Don Sweet

No. 11
- Position: Kicker

Personal information
- Born: July 13, 1948 (age 77) Vancouver, British Columbia, Canada
- Listed height: 6 ft 0 in (1.83 m)
- Listed weight: 187 lb (85 kg)

Career information
- High school: Lord Byng (Vancouver, British Columbia)
- College: Washington State

Career history
- 1972–1981: Montreal Alouettes
- 1982–1984: Montreal Concordes
- 1985: Hamilton Tiger-Cats

Awards and highlights
- 2× Grey Cup champion (1974, 1977); 3× Dick Suderman Trophy (1974, 1977, 1979); 3× CFL East All-Star (1977, 1978, 1979); First-team All-Pac-8 (1971);

= Don Sweet =

Canadian gridiron football player (b. 1948)
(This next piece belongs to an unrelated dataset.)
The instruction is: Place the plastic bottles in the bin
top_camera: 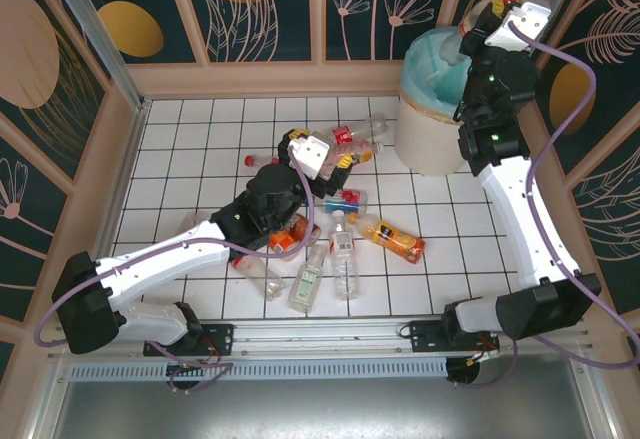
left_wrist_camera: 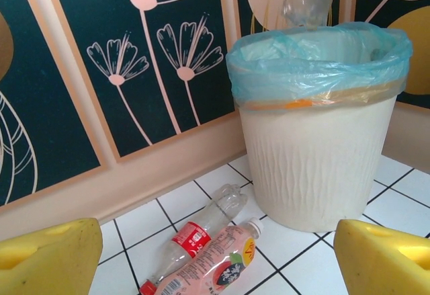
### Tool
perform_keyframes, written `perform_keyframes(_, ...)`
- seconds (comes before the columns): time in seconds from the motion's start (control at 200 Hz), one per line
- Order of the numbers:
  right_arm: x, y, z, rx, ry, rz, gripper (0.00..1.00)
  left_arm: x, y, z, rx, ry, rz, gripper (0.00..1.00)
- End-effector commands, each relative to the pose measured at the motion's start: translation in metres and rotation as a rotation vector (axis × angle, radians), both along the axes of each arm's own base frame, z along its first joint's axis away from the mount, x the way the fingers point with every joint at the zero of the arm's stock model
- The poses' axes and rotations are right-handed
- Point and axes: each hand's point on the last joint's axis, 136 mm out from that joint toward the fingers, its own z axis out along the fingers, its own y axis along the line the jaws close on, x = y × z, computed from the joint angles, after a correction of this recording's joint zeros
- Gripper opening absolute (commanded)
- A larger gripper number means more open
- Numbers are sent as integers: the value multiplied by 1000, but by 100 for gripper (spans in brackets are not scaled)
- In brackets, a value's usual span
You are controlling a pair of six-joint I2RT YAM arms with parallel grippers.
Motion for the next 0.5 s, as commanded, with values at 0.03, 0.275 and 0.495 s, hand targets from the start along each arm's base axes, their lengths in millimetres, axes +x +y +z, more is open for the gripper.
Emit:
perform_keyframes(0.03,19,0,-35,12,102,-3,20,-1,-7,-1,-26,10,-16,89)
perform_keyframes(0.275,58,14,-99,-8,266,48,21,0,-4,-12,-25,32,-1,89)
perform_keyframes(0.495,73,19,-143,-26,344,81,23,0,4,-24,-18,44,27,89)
Don Sweet (born July 13, 1948) is a former star football placekicker for the Montreal Alouettes and Montreal Concordes of the Canadian Football League (CFL).

==College years==
Sweet graduated from Washington State University in 1971. He was a Pacific-10 Conference all star kicker in 1971. Perhaps his greatest moment happened when WSU upset defending conference champions Stanford 24 to 23 in 1971. His 27-yard game-winning field goal was scored with no time left on the game clock. Sweet had never played football before he tried out for his university team.

==Professional career==
In 1972, he began a successful 13-year career with Montreal, the second longest in team history. He played with the Alouettes until 1981 and with the Concordes three more years.

He played 185 regular season games, scoring a team record 1,342 points, including 312 field goals and 325 converts. His most points was in 1976, with 141, and he was an all star in 1977, 1978 and 1979.
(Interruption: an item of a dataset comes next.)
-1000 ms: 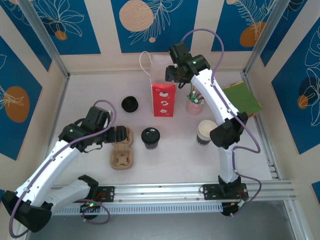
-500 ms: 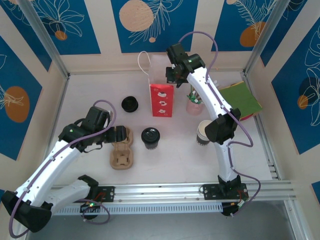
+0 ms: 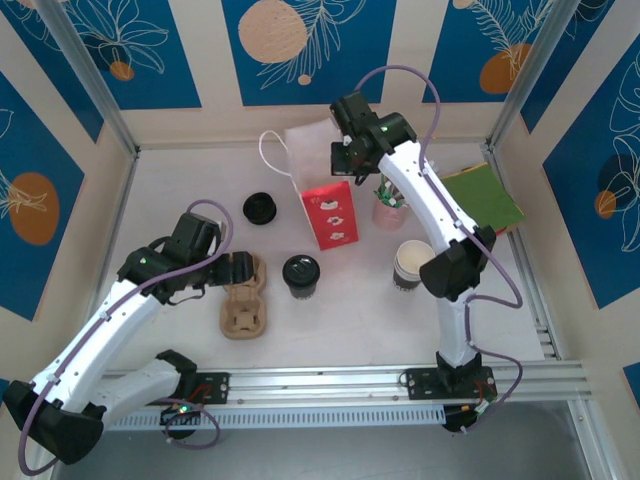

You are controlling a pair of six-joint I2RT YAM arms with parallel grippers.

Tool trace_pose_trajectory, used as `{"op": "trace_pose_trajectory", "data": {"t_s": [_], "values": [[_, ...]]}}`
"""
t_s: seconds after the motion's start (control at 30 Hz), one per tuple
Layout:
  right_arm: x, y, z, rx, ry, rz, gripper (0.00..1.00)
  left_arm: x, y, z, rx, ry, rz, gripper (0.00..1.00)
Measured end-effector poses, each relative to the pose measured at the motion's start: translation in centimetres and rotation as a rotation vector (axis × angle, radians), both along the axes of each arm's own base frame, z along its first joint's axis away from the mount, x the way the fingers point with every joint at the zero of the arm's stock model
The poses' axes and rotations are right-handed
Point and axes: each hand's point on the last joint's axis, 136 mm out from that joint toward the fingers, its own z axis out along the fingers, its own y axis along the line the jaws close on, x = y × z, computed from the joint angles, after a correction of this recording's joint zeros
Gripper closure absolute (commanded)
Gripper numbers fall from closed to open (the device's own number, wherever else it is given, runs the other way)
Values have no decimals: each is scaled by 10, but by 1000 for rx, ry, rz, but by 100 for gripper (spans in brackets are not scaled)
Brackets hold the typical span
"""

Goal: Pack the takeout coffee

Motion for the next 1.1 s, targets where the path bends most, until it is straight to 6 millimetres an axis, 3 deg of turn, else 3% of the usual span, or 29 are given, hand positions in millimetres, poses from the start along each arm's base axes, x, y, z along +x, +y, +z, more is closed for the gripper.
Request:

Perhaps his greatest fame came in the ultimate CFL limelight, the Grey Cup. He played in that championship 5 times with the Alouettes, winning in 1974 and 1977 and losing in 1975, 1978, and 1979. He scored 61 total Grey Cup points, and his best game was the 1977 Ice Bowl, when he scored a record 23 points and kicked a record 6 field goals. He won the Grey Cup Most Valuable Canadian awards three times, in 1974, 1977, and 1979.
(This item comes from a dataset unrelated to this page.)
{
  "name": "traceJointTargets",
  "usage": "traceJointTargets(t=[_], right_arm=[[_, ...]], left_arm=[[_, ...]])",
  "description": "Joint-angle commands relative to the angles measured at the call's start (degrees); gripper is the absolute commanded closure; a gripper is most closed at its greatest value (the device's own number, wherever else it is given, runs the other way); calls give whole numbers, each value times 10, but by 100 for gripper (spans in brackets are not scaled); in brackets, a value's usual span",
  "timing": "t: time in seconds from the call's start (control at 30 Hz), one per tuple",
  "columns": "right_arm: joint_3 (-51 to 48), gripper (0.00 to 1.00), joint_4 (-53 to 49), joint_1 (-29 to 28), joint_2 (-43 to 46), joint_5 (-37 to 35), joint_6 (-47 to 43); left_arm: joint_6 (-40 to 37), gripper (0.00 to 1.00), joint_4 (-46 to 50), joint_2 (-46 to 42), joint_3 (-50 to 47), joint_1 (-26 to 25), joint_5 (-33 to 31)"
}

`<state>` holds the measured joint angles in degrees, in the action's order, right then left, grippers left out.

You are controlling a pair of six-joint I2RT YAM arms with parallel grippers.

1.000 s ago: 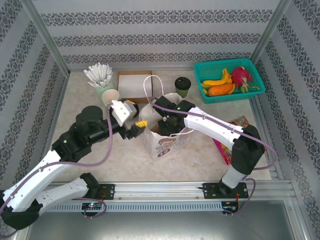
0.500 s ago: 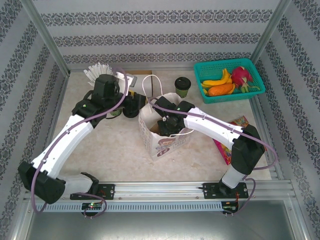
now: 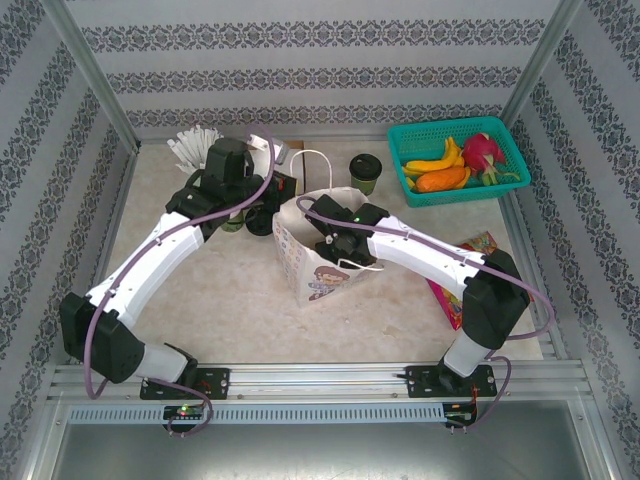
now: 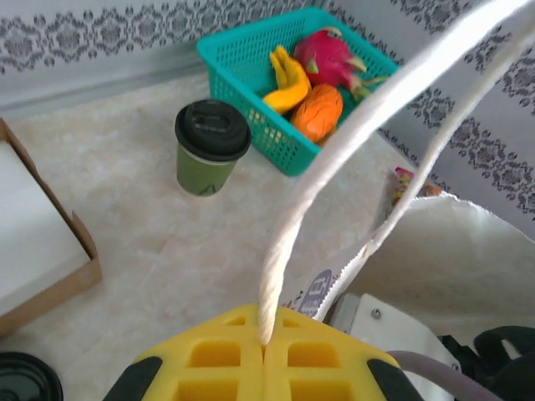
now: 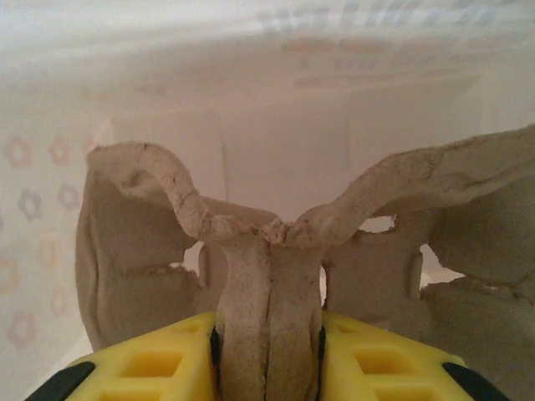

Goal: Pack the takeout coffee

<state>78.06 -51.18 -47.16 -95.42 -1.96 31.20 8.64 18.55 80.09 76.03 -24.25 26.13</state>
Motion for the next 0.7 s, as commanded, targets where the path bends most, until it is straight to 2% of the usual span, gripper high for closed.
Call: traceJointTargets(t=[0.0,0.37,0.67], right_arm=[[-11,68,-23,-7,-12,-7,0],[-13,64,-5,-6,-57,-13,19],[-1,50,5,-6,-91,-17,21]], left_arm=[[-13,100,-101,-39,-26,8,-6],[-1,100,-62,-36,-32,8,5],[-6,100,-61,-34,-24,8,8]])
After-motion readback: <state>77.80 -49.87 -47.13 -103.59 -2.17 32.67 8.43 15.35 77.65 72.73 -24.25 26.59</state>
Sweet travelled from the heights of glory with the Alouettes to the basement as a member of the newly franchised Concordes. He played 48 games with them over three years, including the dreadful 1982 season, with 2 wins and 14 losses.

==Sexual assault allegations==
Sweet, who served as both a teacher and a school principal in the Mission school district before retiring in 2010, was charged on March 6, 2021 with four counts of sexual interference, two counts of sexual assault and one count of assault. Two women have accused Sweet of sexually assaulting them while they were Grade 6 and 7 students at Durieu Elementary School in Mission BC in 2007 and 2008.